As Shaykh Lahiji writes in his commentary on Mahmud Shabestari´s Golshan-e Raz (the Rose Garden of Mystery): “Suddenly i saw that the black light was invading the entire universe. Heaven and earth and everything that was there had wholly become black light and, behold, I was totally absorbed in this light, losing consciousness.”

This black light (nur aswad), which in some traditions is seen as the hair of God invisibly permeating the universe (predating by several centuries the concept of Anti-matter of contemporary physics) is not to be mistaken for mere darkness, a simple absence of light.

It is very precisely not a matter of negativity, of emptiness or absence. In fact, in the light of what we have previously established, it is the Ink that speaks, that articulates the blackness.

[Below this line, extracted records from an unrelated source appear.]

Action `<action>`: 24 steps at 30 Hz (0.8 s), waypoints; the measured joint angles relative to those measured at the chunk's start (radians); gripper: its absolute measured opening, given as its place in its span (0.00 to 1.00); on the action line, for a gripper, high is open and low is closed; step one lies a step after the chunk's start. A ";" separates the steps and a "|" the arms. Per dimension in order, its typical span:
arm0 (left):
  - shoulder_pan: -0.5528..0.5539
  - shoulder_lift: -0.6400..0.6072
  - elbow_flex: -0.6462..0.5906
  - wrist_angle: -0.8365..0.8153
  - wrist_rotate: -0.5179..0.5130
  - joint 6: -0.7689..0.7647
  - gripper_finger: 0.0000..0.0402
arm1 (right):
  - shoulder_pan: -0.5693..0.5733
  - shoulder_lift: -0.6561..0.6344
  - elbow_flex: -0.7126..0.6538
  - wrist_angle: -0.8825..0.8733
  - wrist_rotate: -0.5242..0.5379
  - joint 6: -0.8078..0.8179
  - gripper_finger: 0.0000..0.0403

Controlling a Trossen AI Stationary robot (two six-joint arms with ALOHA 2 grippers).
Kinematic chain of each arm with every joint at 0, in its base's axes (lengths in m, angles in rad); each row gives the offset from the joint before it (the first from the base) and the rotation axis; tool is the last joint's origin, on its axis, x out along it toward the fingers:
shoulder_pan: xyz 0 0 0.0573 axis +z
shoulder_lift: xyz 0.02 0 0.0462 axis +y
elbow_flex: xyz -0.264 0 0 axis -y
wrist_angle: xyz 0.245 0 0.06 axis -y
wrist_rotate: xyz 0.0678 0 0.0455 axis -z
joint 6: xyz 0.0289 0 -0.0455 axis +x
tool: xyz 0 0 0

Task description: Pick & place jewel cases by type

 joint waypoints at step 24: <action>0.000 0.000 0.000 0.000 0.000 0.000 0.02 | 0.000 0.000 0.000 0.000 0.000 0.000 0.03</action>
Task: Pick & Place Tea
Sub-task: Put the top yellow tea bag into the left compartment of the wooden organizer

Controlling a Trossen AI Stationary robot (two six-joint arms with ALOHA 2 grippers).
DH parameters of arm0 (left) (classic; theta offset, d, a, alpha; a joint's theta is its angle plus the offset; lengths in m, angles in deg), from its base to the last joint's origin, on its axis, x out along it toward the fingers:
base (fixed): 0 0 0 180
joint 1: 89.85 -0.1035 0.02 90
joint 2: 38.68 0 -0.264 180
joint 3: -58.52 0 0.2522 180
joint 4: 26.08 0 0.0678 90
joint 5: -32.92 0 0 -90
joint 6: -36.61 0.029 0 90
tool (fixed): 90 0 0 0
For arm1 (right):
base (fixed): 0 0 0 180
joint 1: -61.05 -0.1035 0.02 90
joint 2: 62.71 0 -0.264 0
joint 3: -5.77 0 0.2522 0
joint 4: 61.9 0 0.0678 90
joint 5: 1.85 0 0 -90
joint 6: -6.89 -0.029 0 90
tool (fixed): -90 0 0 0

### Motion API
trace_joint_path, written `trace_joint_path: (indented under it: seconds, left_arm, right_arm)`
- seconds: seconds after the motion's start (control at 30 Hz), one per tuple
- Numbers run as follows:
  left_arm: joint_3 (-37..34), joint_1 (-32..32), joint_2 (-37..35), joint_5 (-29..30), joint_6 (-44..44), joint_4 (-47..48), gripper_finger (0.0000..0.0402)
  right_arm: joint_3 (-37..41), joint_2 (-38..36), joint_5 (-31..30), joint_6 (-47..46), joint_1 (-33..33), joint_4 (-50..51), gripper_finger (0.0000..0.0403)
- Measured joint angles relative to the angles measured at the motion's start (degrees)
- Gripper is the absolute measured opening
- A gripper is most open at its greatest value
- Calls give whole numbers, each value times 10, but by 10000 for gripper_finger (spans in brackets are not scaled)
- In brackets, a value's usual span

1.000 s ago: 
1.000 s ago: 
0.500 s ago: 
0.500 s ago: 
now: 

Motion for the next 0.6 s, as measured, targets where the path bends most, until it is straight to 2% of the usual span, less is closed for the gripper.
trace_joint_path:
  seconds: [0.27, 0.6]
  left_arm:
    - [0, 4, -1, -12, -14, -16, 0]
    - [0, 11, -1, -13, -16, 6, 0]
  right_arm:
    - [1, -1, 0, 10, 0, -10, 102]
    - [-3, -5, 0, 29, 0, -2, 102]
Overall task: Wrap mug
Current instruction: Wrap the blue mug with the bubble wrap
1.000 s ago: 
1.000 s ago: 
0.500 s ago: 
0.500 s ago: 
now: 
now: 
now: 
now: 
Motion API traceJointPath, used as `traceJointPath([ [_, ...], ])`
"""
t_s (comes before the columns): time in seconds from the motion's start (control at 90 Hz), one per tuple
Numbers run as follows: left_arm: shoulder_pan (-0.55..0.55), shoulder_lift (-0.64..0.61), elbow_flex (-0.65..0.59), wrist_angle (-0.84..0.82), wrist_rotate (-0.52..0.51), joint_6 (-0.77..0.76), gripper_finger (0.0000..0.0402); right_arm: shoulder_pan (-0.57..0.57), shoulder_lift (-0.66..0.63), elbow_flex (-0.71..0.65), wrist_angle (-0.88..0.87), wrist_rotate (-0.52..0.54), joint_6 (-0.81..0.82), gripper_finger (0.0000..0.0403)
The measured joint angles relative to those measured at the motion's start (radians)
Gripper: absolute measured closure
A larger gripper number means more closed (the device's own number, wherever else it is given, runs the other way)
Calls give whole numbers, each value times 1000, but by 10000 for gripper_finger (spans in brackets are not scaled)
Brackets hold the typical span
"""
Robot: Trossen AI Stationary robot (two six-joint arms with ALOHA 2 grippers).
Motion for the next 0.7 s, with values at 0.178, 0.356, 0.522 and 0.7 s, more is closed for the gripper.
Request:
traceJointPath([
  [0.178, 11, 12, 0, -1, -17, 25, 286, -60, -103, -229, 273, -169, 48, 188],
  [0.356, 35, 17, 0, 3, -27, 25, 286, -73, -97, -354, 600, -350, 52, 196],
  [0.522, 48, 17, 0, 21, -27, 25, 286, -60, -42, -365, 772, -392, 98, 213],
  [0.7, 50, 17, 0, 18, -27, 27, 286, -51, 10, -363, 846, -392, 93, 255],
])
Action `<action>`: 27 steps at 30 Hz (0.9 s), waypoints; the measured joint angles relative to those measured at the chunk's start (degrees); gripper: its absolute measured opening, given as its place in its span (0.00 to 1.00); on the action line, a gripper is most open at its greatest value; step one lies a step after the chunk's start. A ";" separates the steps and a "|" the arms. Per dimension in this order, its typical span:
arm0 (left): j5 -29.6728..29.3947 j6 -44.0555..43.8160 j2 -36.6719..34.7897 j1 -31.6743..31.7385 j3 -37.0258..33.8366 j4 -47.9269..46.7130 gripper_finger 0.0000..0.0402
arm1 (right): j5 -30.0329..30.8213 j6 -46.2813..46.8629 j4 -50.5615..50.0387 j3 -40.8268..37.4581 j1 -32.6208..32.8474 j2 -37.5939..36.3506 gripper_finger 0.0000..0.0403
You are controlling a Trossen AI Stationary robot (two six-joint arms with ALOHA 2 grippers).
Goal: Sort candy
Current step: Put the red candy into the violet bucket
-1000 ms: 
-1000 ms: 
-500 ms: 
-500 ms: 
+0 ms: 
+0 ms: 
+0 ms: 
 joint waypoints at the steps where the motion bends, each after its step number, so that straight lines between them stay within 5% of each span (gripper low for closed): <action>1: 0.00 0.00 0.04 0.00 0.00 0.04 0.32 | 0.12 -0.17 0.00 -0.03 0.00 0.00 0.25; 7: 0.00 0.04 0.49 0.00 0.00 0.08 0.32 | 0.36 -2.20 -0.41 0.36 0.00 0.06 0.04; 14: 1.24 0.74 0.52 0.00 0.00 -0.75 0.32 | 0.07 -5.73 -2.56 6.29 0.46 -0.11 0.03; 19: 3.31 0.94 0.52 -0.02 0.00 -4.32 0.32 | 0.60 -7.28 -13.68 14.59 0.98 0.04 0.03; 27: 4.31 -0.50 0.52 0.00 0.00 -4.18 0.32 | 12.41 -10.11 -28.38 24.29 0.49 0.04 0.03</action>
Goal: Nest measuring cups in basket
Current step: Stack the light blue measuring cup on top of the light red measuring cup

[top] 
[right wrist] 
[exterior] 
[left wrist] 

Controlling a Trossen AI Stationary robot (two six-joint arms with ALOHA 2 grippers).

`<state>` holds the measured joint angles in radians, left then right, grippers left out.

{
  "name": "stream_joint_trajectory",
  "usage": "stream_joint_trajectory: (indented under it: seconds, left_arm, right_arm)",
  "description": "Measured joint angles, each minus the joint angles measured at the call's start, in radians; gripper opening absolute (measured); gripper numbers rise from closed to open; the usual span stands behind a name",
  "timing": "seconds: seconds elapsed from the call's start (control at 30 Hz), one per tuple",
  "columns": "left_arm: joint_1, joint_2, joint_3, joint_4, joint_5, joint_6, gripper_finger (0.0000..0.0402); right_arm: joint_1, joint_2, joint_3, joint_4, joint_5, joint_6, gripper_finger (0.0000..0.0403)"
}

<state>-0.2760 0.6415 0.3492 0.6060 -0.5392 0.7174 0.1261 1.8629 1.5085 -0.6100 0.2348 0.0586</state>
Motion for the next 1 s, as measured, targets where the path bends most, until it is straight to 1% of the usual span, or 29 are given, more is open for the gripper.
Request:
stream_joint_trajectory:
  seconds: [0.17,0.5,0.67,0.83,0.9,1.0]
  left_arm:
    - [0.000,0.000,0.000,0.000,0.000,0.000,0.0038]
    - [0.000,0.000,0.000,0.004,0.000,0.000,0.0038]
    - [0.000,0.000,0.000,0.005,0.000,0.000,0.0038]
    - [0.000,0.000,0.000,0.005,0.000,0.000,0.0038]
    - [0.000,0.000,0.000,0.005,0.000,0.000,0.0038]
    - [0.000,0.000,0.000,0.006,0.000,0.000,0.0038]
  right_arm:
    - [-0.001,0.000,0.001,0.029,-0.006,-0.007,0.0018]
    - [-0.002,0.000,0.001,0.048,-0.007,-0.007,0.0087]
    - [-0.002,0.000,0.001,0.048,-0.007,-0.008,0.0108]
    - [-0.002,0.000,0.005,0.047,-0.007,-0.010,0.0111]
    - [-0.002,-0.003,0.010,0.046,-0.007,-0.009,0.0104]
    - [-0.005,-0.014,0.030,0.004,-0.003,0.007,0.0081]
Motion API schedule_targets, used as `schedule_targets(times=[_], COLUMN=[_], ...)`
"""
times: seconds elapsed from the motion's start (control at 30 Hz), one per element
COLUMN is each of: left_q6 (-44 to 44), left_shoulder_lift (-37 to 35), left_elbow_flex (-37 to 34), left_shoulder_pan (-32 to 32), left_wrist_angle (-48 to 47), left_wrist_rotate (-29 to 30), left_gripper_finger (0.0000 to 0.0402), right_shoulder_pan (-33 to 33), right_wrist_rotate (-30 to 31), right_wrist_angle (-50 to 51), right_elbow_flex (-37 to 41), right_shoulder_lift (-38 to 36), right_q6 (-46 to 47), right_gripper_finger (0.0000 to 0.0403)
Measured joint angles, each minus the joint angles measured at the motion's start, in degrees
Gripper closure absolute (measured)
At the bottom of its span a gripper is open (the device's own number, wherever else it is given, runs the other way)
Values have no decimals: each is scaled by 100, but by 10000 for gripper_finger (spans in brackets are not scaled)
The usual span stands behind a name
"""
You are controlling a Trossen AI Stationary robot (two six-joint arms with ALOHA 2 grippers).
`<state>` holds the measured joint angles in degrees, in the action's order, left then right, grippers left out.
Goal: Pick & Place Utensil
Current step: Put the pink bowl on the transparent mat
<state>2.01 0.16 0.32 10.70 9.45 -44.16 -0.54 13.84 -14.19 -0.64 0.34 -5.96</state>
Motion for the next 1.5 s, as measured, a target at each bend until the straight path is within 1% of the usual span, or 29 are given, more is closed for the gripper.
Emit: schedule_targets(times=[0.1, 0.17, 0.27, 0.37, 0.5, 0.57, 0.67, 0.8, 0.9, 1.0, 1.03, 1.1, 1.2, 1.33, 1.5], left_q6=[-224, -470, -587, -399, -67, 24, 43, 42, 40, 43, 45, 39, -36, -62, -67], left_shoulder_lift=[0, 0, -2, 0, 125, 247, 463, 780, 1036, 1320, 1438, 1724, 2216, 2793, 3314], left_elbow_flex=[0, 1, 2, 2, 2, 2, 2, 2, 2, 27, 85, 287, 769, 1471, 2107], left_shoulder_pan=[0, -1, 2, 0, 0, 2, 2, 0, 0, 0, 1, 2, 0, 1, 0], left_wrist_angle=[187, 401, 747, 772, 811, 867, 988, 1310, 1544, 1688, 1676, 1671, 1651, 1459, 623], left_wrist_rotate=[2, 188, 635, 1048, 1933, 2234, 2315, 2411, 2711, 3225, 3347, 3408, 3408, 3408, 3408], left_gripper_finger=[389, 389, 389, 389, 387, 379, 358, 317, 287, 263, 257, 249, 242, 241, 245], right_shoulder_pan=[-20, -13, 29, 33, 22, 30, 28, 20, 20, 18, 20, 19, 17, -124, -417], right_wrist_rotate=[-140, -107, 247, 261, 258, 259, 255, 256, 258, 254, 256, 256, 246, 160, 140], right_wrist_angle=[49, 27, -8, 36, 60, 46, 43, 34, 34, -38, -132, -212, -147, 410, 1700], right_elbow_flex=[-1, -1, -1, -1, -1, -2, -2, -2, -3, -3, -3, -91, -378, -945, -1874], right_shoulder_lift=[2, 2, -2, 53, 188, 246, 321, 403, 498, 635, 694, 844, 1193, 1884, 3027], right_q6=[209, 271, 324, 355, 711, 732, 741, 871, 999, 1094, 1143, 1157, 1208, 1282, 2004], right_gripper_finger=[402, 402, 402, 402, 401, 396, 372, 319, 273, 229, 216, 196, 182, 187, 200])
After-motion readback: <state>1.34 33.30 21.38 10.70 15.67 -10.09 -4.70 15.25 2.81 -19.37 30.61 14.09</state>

And this Ink, because it holds the promise of all forms, as writing, or drawing, can be said to represent an incomparable plenitude.

There are two curious and little known sayings of the prophet Muhammad: “All that is in the revealed books is in the Qur’an and all that is in the Qur’an is in the Fatihah [the Qur’an’s opening verse], and all that is in the Fatihah is in Bismi’ Llahi ‘r Rahmani ‘r-Rahim [the Fatihah’s opening line or Basmalah].” and “All that is in Bismi’ Llahi ‘r Rahmani ‘r-Rahim is in the letter Ba, which itself is contained in the point that is beneath it.”

Shayhk Ahmad Al-‘Alawi, who lived in Algeria at the beginning of the previous century, wrote a treatise on this subject, titled ‘The Book of The Uniqe Archetype which signalleth the way unto the full realization of Oneness in considering what is meant by the envelopment of the Heavenly Scriptures in the point of the Basmalah,’ and therein, to illustrate his point (and The Point), he quotes at length Abd al-Ghani an-Nabulusi, from the Diwan al Haqa’iq, about Ink:

“For it was before the letters, when no letter was;
And it remaineth, when no letter at all shall be.
Look well at each letter:thou seest it hath already perished
But for the face of the ink, that is, for the Face of His Essence,
Unto Whom All Glory and Majesty and Exaltation!”

It is a commonplace of the comic-book craft that a picture must not describe what the text is saying and vice-versa, but the obverse of that coin is that a text which means the same as the picture but describes it in a different way is a felicitous convergence and divergence at once; the two aspects of the medium maximizing each other’s potential.

Of our picture and text- our picture as text-both instances are true. Without exclamation mark, the phrase by itself is a quiet expression of baffled incredulity, a sigh perhaps, although its subtlety is undermined by the italicized emphasis of “god,” while the open-endedness of the sentence as indicated by the three dots articulates a bridge to the surrounding image.

But the words, too,form a picture, the ‘oh’ being both the sound and the form of the silent black void encroaching upon the face.”O” is the circumference of the Basmalah’s Point; the outward manifestation of the all-encompassing blackness of the Ink representing the Incomparable Plenitude of the Divine. The “O” therefore signifies the same as the italicized “god.”

The third word in the balloon(“My”) is there to act as a bridge between these two manifestations of the Divine, if only it can allow itself to surrender to the engulfing Black Light spreading over its image. Like a mirror, it is the conduit through which the Divine passes on Its way to Itself. In Its path, It completely obliterates “my” and “I” and all notions of Selfhood, for once the Self has seen the True Reality of its Absorption into the totality of the Ink, it ceases to be anything other than the Ink; It can only recognize, from then on, the Ink-ness as it were, of its existence. As the “my” falls away from the text, and the face is obliterated in the picture, God as text and God as meaning cross the divide of Selfhood to become the One which the illusion of “my” tried to oppose. Identity perishes. Blackness surrenders to the meaning of blackness. And that is the Face which ever remains.